## What is expected
Return all of the data exactly, with nothing left out but the pictures.

### Exercise data

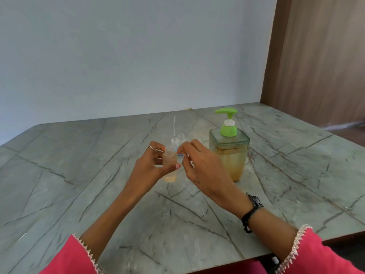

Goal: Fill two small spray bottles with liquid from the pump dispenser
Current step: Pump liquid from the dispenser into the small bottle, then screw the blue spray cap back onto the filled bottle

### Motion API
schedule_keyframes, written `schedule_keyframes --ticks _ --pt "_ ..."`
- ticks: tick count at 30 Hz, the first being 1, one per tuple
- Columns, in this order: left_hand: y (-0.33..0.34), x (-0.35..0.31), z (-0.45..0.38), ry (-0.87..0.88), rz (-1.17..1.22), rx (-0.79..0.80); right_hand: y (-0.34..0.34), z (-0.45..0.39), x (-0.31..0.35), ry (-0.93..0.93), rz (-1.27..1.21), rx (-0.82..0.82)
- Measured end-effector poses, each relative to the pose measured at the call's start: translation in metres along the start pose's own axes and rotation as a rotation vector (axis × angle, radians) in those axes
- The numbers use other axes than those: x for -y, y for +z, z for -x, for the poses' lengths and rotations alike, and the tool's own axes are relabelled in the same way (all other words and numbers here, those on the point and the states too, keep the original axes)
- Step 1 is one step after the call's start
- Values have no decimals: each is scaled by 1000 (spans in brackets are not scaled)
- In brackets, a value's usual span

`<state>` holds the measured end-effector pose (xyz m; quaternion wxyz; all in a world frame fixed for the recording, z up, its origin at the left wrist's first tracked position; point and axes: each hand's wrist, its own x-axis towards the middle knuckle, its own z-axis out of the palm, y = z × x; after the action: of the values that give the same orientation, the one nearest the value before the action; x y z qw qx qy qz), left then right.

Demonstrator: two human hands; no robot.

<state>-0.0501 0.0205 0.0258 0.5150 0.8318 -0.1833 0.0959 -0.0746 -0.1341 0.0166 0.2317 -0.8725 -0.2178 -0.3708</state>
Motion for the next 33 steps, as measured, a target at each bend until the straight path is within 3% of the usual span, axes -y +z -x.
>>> schedule_keyframes --ticks 7,14,22,33 --pt "-14 15 -10 -80 -117 -57 17 -1 -7 309 -242 41" --pt "-14 31 -14 -140 -94 -86 36 7 -20 517 -291 129" --pt "-9 38 -13 -135 -86 -112 31 0 -10 314 -202 195" --pt "-19 39 -15 -127 -69 -144 57 -65 10 213 300 435"
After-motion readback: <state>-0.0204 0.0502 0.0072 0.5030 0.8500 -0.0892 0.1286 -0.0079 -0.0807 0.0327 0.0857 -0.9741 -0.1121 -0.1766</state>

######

## Output below
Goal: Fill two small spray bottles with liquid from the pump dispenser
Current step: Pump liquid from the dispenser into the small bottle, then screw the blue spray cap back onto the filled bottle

### Motion API
schedule_keyframes, written `schedule_keyframes --ticks _ --pt "_ ..."`
- ticks: tick count at 30 Hz, the first being 1, one per tuple
- Columns, in this order: left_hand: y (-0.33..0.34), x (-0.35..0.31), z (-0.45..0.38), ry (-0.87..0.88), rz (-1.17..1.22), rx (-0.79..0.80); right_hand: y (-0.34..0.34), z (-0.45..0.39), x (-0.31..0.35), ry (-0.93..0.93), rz (-1.27..1.21), rx (-0.82..0.82)
- Measured end-effector poses, each relative to the pose measured at the call's start: translation in metres along the start pose's own axes and rotation as a rotation vector (axis × angle, radians) in those axes
- The numbers use other axes than those: x for -y, y for +z, z for -x, for the poses' lengths and rotations alike, and the tool's own axes are relabelled in the same way (all other words and numbers here, those on the point and the states too, keep the original axes)
- Step 1 is one step after the call's start
- Values have no decimals: each is scaled by 1000 (spans in brackets are not scaled)
- In brackets, a value's usual span

`<state>` holds the measured end-effector pose (xyz m; quaternion wxyz; all in a world frame fixed for the recording, z up, its origin at the left wrist's first tracked position; point and axes: each hand's wrist, its own x-axis towards the middle knuckle, its own z-axis out of the palm, y = z × x; after the action: of the values that give the same orientation, the one nearest the value before the action; x y z qw qx qy qz), left then right.

Demonstrator: two human hands; no robot.

<state>-0.0501 0.0205 0.0258 0.5150 0.8318 -0.1833 0.0959 -0.0746 -0.1341 0.0166 0.2317 -0.8725 -0.2178 -0.3708</state>
Motion for the next 33 steps, as measured, a target at each bend until the straight path is within 3% of the usual span, axes -y +z -x.
>>> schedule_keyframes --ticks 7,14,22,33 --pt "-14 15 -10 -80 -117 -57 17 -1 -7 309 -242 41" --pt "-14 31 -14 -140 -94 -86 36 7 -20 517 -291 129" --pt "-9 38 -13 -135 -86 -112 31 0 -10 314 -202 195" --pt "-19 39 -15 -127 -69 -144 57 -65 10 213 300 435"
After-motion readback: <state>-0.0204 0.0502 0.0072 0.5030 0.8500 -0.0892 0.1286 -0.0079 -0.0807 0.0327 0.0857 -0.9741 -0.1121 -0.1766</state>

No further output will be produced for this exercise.